Sesuatu yang jadi hal langka melihat gadis itu diam saja sambil mencoba merumuskan beberapa efek efek menakjubkan dari photoshop. Atau menulis hal hal aneh. Bukan nya merengek atau menangis seperti yang biasa terjadi.

"Rannnn" pemuda itu jadi gemas sendiri karena merasa tidak di hiraukan.

"Apasih berisik? Iya nggak papa gua. Kalo gua ngelamun ngelamun terus nangis emang lu bisa apa?" Tanya gadis itu sadis seakan tahu apa maksud pertanyaan Daniel

"Kagak bekantan bukan gitu juga hih !!" Daniel mendengus sebal "kaya bukan lu yang biasa aja. Akhir akhir ini kaya nya agak beda" sahut Daniel

"Heuu dasar upil rusa ya lu. Gua lagi anteng salah, ntar gua nangis nangis alay salah"

"Susah ngomomg sama jigong emang" sahut Daniel jadi menjitak keras kepala Rani

Rani mengaduh, segera mencekik Daniel kesal sambil menggoyang goyang kan leher nya kesal sampai pemilik leher memohon minta di lepaskan.

"Gila emang gua punya temen kaya lu. Kesambet apa an lu tadi subuh di rumah sakit hah!!??"

Tadi subuh ya? Hmmmm

©©©©©

Rani baru saja mengantar teman-teman nya pulang ke parkiran rumah sakit. Gadis itu akan pulang sedikit terlambat, menunggu jemputan Jongin. Sekalian memastikan keadaan Ayah nya terlebih dahulu.

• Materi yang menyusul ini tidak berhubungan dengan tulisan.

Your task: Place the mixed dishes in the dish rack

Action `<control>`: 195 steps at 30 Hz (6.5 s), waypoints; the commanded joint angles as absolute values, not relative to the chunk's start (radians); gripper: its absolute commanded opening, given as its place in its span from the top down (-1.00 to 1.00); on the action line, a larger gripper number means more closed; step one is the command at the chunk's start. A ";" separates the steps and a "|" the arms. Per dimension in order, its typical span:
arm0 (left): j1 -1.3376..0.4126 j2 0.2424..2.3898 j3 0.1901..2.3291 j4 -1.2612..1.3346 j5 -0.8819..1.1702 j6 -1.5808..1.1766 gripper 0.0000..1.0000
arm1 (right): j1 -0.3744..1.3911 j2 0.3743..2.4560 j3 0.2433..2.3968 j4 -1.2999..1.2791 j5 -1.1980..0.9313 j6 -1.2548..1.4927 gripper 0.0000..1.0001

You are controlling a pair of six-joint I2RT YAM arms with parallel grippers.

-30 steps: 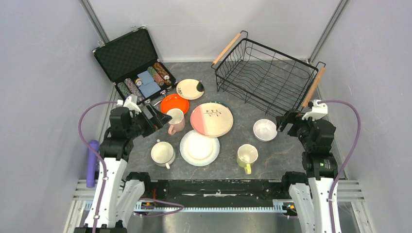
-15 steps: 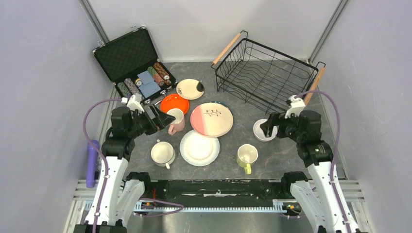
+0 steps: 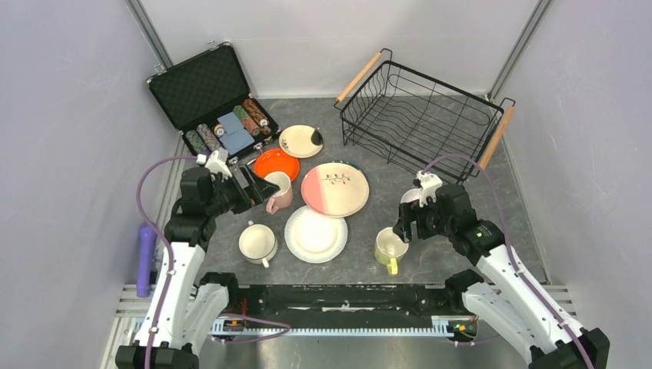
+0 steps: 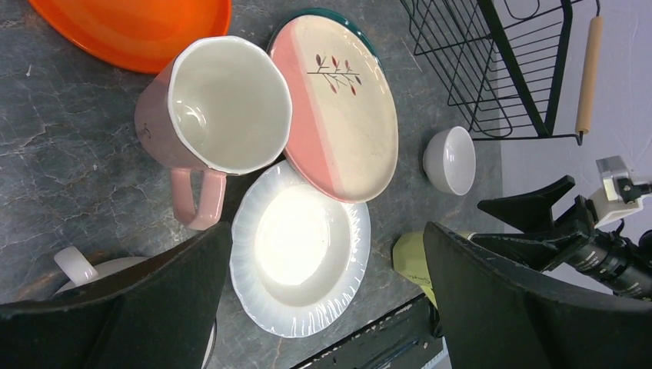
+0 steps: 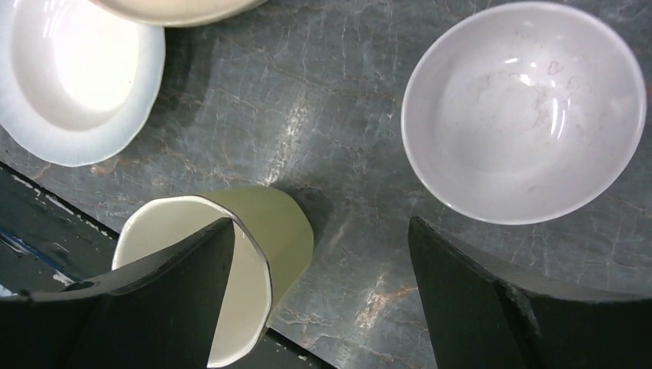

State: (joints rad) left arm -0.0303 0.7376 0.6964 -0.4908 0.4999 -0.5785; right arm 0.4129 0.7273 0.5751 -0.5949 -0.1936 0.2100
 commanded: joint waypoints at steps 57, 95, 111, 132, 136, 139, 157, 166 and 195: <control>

Begitu kembali ke kamar rawat, gadis itu menatap sendu seorang wanita paruh baya yang duduk setia di samping Ayah nya. Ibu.

Yah, walaupun berstatus sebagai mantan istri, ibu nya lah yang tetap berada di samping sang ayah sejak pria paruh baya itu tak lagi mampu bicara akibat stroke. Menemani lelaki rapuh itu meracau sepanjang malam, dan merawat nya layak nya istri.

"Mama.." Gumam nya pelan dengan mata basah dan tenggorokkan sakit. Pertahanan nya runtuh melihat senyum luka sang ibu saat menanggapi kicauan ayah nya yang tidak jelas.